Let's start with a simple sequential sum - something we've all written many times.

In [None]:
def sequential_sum(arr):
    """Sequential sum - each step depends on the previous."""
    total = 0
    for x in arr:
        total += x
    return total

# Test it
arr = np.random.rand(1_000_000)
result = sequential_sum(arr)
print(f"Sequential sum: {result:.4f}")
print(f"NumPy sum (reference): {arr.sum():.4f}")

## Part 2: The Naive Parallel Sum (BROKEN!)

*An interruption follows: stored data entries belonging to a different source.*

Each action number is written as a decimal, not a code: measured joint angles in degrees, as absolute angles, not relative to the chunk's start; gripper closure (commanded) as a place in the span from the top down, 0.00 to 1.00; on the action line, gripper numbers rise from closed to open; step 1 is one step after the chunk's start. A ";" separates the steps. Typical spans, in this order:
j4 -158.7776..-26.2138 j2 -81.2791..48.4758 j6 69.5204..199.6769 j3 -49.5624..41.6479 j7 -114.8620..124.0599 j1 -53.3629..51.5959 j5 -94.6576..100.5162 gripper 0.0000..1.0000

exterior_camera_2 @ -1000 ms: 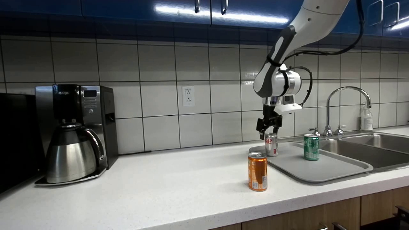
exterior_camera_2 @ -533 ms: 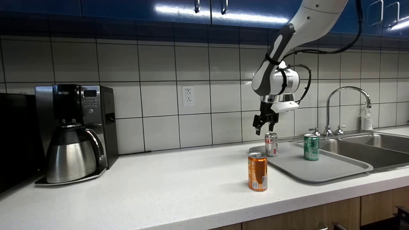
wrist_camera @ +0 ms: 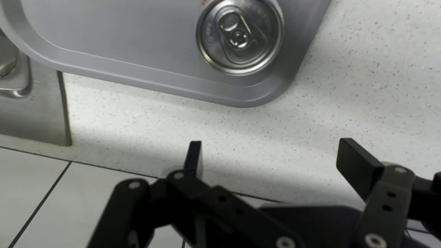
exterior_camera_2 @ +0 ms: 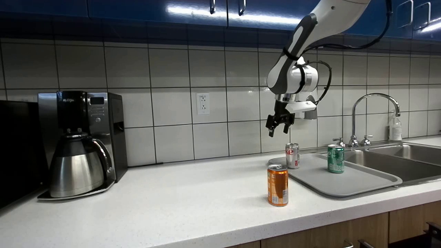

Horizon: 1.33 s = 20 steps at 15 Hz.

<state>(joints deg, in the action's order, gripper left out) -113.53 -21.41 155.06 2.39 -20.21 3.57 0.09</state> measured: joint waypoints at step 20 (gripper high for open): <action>-118.94 -11.27 147.09 1.60 -2.76 -4.92 7.98 1.00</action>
<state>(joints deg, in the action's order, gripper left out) -118.94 -11.27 147.09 1.60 -2.76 -4.92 7.98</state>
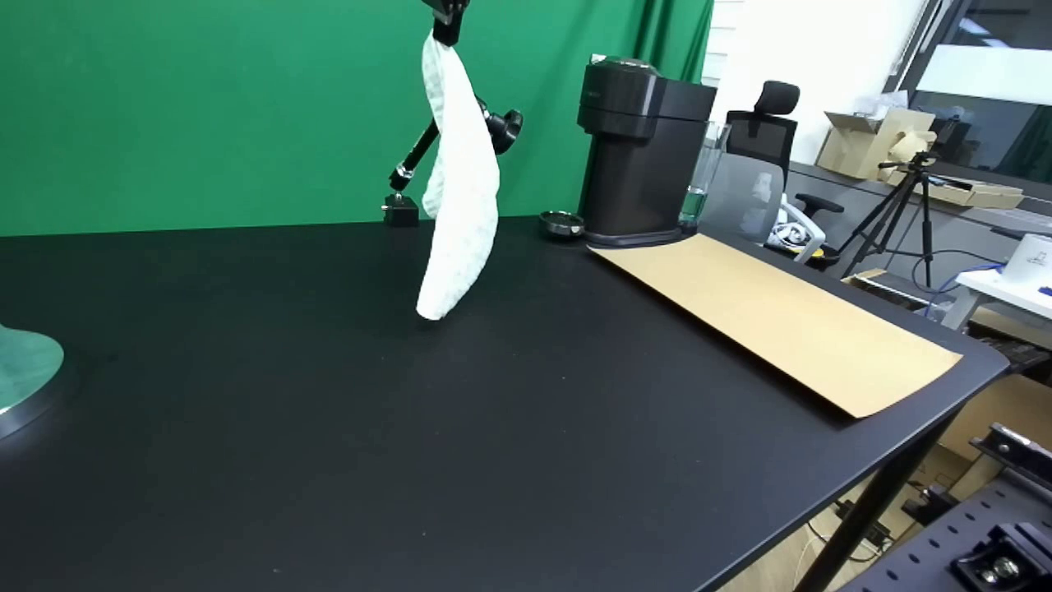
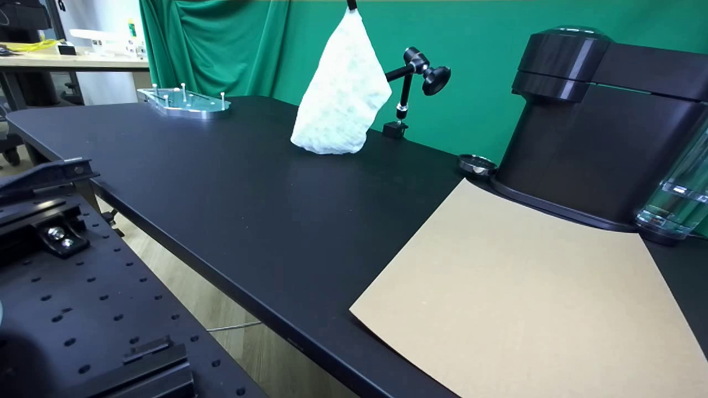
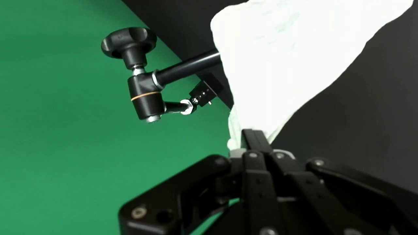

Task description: Hang the white towel on the black stand

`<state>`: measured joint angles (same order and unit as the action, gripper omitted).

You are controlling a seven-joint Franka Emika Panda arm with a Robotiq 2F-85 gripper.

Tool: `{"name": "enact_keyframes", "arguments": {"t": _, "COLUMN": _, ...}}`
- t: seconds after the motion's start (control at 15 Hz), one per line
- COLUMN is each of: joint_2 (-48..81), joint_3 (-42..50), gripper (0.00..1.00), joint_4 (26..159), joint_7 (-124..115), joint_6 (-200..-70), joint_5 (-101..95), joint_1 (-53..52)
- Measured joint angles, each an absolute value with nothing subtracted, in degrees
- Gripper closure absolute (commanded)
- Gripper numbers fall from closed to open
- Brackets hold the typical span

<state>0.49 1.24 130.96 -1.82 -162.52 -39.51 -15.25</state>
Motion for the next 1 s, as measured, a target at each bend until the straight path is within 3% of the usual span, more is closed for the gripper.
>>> {"name": "enact_keyframes", "arguments": {"t": 1.0, "joint_2": 12.2, "joint_3": -1.8, "gripper": 1.0, "joint_4": 116.6, "joint_7": -3.5, "joint_6": -149.0, "joint_5": -39.5, "joint_1": -15.4}}
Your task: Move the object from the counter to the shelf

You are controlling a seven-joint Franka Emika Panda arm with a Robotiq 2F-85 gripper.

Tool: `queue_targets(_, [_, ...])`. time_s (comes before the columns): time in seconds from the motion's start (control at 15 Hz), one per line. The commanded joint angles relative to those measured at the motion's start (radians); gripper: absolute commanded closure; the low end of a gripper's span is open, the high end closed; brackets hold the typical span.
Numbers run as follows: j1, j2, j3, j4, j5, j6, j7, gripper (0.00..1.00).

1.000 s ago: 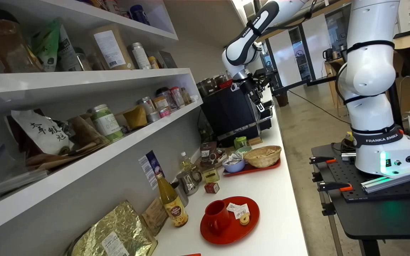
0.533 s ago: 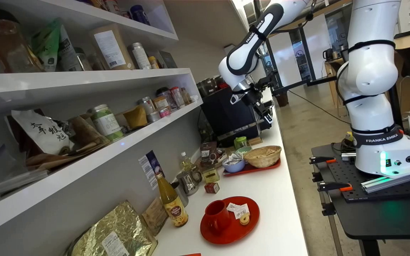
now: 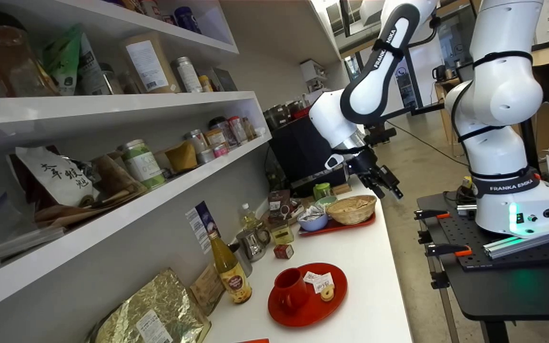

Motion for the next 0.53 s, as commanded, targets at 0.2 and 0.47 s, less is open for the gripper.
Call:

What happens if we try to parallelize this naively?

In [None]:
# WARNING: This code has a race condition!
total = 0

def add_to_total(x):
    global total
    total += x  # Race condition: read-modify-write is not atomic

# Reset and try parallel execution
total = 0
with ThreadPoolExecutor(max_workers=4) as executor:
    executor.map(add_to_total, arr[:10000])  # Use smaller array for demo

print(f"Naive parallel sum: {total:.4f}")
print(f"Expected: {arr[:10000].sum():.4f}")
print(f"Difference: {abs(total - arr[:10000].sum()):.4f} (should be ~0, but isn't!)")

## Part 3: Understanding the Race Condition

The race condition occurs because `total += x` is actually three operations:
1. Read `total`
2. Add `x`
3. Write result back to `total`

When threads interleave, updates get lost.

In [None]:
# Run the broken version multiple times to see variability
results = []
expected = arr[:10000].sum()

for _ in range(10):
    total = 0
    with ThreadPoolExecutor(max_workers=4) as executor:
        executor.map(add_to_total, arr[:10000])
    results.append(total)

print("Results from 10 runs (should all be the same, but aren't):")
for i, r in enumerate(results):
    print(f"  Run {i+1}: {r:.4f} (error: {abs(r - expected):.4f})")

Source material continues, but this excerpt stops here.